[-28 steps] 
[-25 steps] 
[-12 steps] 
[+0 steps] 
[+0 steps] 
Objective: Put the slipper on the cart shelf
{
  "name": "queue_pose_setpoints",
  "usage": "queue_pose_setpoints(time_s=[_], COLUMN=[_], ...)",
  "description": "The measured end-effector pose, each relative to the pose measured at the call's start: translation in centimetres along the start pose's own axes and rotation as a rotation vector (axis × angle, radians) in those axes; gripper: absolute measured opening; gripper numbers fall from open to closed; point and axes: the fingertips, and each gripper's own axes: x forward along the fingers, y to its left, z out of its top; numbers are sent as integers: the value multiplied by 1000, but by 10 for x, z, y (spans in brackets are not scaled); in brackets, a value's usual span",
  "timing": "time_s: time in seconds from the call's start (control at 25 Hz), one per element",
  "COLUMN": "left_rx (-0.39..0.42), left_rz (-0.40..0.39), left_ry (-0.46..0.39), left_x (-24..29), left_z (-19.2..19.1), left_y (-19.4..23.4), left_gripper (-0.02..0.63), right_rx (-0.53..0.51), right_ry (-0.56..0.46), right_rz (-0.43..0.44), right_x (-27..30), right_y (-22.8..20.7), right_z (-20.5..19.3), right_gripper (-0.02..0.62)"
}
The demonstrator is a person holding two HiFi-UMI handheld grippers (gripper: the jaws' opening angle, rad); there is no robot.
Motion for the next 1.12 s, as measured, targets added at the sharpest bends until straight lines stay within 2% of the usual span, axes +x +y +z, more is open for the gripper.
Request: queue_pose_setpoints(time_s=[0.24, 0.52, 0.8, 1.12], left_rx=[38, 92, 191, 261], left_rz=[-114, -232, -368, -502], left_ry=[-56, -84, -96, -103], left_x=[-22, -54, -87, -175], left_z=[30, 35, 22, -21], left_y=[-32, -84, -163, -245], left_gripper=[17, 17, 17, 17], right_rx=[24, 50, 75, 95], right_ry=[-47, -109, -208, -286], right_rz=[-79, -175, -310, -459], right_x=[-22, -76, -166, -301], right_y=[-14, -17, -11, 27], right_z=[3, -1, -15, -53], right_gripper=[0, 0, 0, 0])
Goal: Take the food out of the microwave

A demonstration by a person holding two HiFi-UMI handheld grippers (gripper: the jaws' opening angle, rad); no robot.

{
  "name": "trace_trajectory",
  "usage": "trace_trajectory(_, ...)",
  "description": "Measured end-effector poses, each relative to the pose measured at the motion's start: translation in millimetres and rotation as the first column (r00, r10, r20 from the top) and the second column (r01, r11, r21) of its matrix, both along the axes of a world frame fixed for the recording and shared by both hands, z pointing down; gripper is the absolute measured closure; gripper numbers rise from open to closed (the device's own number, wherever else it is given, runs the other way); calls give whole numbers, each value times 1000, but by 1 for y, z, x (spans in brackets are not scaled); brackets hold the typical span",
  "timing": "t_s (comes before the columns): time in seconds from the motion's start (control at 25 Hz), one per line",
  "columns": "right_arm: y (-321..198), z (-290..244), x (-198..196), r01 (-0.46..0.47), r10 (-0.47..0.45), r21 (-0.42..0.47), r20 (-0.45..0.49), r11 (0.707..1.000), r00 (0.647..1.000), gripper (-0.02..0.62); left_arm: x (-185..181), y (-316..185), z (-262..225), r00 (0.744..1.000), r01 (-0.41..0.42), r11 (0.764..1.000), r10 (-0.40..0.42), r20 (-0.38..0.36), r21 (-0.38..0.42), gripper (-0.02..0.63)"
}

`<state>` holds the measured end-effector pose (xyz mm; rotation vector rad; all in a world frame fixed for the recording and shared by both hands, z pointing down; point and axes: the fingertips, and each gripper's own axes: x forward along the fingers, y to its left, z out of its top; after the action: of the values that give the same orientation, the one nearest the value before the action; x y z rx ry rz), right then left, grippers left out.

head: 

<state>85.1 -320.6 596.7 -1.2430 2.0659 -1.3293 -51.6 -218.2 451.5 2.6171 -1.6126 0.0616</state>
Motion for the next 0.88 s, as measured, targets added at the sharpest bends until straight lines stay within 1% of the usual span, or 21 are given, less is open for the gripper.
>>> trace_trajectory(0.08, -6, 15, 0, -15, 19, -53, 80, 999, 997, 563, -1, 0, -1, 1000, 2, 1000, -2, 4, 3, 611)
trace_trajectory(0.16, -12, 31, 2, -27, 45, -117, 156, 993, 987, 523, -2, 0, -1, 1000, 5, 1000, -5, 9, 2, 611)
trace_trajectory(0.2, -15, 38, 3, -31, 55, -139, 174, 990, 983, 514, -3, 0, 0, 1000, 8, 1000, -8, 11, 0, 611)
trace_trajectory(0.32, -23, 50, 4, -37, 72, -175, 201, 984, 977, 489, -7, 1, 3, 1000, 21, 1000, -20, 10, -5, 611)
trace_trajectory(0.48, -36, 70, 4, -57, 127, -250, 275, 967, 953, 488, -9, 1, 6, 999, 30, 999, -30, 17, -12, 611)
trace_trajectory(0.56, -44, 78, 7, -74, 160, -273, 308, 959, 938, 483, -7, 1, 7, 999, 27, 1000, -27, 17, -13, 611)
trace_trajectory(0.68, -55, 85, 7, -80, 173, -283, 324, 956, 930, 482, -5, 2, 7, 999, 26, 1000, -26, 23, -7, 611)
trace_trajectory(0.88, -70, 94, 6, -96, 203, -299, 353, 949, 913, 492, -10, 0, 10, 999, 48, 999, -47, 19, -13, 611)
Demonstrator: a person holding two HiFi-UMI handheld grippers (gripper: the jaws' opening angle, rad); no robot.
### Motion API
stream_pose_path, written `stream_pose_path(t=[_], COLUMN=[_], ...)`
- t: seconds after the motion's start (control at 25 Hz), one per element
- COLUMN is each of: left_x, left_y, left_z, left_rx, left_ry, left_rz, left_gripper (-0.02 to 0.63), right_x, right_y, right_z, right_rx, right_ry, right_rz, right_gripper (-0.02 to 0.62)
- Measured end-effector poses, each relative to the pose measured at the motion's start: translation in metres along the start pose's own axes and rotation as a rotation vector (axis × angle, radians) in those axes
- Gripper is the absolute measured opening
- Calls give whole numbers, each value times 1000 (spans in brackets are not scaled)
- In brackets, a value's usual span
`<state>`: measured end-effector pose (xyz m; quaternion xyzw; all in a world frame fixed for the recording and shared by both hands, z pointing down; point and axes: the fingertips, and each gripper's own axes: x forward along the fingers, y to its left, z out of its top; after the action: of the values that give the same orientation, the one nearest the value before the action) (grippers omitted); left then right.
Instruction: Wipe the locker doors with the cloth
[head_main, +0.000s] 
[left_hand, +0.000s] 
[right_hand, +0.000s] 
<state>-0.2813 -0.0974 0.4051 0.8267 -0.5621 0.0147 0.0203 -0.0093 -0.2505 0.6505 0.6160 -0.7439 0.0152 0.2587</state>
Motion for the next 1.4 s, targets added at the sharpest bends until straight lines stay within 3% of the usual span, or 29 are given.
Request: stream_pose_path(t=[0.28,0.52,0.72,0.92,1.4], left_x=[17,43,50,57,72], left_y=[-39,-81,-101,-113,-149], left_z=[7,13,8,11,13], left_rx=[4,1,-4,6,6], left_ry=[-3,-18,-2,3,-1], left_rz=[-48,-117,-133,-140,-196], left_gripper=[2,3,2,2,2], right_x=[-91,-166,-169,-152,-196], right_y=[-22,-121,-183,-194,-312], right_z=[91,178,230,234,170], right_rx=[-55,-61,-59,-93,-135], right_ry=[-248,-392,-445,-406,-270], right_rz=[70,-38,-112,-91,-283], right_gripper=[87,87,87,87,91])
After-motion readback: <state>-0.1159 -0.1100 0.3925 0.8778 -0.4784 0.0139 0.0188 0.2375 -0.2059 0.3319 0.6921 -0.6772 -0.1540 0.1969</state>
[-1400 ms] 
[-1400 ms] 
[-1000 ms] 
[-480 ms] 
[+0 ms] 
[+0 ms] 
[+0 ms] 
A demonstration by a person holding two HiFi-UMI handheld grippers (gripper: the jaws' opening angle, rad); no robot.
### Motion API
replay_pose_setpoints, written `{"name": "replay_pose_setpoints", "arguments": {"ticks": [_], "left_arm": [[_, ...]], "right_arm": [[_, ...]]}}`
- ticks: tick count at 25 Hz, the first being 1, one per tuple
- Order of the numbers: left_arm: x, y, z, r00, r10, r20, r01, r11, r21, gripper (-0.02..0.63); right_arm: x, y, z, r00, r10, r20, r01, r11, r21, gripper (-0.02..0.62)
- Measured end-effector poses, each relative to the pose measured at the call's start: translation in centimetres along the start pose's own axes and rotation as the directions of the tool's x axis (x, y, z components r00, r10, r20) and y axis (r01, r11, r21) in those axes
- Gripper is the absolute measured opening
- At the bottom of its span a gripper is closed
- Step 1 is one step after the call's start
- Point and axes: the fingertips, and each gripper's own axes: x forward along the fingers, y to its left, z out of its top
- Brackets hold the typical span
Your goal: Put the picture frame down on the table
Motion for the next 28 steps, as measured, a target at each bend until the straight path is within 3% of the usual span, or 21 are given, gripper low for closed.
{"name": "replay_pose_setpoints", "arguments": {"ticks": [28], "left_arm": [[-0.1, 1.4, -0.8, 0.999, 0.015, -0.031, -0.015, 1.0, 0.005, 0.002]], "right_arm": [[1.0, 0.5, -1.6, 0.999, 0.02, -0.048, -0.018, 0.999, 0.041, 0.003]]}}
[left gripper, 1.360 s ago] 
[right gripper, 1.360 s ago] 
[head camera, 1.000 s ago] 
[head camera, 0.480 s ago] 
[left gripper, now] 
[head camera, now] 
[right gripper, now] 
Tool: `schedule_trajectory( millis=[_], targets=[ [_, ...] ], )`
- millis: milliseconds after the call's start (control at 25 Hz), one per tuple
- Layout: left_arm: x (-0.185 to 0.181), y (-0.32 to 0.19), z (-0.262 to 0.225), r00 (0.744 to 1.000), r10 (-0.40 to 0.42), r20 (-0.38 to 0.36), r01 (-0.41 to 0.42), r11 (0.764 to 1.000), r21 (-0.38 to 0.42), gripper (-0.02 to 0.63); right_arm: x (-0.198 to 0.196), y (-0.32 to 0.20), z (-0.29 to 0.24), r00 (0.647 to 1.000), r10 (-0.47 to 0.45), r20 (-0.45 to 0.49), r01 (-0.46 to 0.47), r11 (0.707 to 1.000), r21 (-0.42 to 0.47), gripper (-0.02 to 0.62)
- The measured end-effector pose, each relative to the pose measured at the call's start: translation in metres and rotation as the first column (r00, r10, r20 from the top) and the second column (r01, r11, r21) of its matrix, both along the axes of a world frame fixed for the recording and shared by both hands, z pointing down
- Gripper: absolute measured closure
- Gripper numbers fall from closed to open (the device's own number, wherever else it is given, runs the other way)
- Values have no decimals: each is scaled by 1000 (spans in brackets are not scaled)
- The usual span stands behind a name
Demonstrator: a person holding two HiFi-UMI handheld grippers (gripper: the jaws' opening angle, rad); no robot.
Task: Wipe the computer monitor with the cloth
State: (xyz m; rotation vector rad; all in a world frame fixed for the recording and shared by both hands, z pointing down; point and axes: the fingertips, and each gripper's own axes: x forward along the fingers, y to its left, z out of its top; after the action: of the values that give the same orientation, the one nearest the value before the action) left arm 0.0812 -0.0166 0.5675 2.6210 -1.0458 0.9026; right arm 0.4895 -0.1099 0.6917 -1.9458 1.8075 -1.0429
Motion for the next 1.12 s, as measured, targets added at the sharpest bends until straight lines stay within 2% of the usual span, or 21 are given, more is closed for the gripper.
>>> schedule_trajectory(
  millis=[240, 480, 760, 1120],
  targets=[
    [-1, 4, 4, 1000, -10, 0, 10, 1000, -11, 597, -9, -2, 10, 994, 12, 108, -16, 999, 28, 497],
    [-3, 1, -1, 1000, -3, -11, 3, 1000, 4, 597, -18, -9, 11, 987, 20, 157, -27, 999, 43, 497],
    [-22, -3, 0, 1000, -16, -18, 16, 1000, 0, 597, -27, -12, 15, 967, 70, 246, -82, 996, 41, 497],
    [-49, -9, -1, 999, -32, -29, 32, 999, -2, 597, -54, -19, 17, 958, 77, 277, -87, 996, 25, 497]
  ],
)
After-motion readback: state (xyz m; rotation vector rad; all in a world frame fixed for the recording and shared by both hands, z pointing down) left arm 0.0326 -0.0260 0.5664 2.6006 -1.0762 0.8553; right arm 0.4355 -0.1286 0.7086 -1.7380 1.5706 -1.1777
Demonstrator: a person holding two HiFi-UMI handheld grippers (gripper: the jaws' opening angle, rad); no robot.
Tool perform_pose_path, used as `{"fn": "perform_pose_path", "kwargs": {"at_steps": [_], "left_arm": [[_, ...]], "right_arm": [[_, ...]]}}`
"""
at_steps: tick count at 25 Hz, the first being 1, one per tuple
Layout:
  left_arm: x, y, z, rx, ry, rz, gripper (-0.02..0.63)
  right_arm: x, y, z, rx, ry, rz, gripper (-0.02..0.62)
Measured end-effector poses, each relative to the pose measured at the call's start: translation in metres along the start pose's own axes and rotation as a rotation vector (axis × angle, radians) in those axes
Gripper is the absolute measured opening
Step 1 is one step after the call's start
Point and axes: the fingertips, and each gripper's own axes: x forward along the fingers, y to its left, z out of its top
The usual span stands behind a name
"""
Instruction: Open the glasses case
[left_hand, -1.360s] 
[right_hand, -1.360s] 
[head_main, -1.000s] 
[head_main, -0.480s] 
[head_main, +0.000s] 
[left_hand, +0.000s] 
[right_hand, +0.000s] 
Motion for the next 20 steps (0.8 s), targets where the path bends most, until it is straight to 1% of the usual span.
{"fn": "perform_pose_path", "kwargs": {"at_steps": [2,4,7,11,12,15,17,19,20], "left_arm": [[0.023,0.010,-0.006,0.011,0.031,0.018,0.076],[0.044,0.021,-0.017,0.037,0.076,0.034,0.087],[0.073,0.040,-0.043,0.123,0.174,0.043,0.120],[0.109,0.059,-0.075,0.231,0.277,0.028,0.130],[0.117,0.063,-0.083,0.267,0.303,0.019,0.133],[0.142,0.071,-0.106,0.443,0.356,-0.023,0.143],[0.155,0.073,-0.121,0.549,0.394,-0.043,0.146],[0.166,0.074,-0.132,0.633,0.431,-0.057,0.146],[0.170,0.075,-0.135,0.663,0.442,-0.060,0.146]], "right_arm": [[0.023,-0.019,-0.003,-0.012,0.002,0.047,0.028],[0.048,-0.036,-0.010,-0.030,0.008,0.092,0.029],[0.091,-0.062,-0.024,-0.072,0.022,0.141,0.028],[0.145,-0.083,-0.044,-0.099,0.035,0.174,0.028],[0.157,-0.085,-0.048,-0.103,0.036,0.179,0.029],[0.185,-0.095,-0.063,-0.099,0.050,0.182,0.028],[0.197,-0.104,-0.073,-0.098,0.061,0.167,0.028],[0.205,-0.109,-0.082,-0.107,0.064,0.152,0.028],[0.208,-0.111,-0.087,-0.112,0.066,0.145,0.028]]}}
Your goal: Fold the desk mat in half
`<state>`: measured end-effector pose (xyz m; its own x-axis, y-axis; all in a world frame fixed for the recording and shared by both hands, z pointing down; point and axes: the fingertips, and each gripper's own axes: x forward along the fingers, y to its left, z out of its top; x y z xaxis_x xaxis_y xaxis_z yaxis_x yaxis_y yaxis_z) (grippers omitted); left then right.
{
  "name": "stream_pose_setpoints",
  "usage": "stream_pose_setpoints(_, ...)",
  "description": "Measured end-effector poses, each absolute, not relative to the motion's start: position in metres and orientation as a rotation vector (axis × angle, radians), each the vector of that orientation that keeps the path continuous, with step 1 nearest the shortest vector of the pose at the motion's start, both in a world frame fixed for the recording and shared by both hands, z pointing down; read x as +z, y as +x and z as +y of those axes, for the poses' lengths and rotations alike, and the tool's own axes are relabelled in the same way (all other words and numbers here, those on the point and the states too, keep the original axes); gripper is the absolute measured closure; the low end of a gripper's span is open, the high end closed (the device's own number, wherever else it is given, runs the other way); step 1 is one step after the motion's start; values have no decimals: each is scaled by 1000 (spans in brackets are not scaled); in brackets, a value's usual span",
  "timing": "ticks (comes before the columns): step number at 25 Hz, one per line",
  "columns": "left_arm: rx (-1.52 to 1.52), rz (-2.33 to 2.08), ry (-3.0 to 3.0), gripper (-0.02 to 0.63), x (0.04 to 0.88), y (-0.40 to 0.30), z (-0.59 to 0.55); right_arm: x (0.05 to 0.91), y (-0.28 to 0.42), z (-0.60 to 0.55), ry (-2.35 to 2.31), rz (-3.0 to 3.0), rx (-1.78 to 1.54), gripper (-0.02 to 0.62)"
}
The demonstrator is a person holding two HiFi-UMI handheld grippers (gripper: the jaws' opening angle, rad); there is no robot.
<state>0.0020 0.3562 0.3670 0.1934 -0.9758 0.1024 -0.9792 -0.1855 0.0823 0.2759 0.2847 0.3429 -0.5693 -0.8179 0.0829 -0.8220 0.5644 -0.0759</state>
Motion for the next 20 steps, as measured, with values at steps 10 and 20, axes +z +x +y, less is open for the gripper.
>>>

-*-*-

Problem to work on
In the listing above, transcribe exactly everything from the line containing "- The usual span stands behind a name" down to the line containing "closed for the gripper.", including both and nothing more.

Answer to this task
- The usual span stands behind a name
Demonstrator: a person holding two HiFi-UMI handheld grippers (gripper: the jaws' opening angle, rad); no robot.
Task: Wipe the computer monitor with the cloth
State: (xyz m; rotation vector rad; all in a world frame fixed for the recording and shared by both hands, z pointing down; point and axes: the fingertips, and each gripper's own axes: x forward along the fingers, y to its left, z out of its top; after the action: of the values that give the same orientation, the one nearest the value before the action) left arm 0.0812 -0.0166 0.5675 2.6210 -1.0458 0.9026; right arm 0.4895 -0.1099 0.6917 -1.9458 1.8075 -1.0429
Motion for the next 1.12 s, as measured, targets added at the sharpest bends until straight lines stay within 2% of the usual span, or 21 are given, more is closed for the gripper.

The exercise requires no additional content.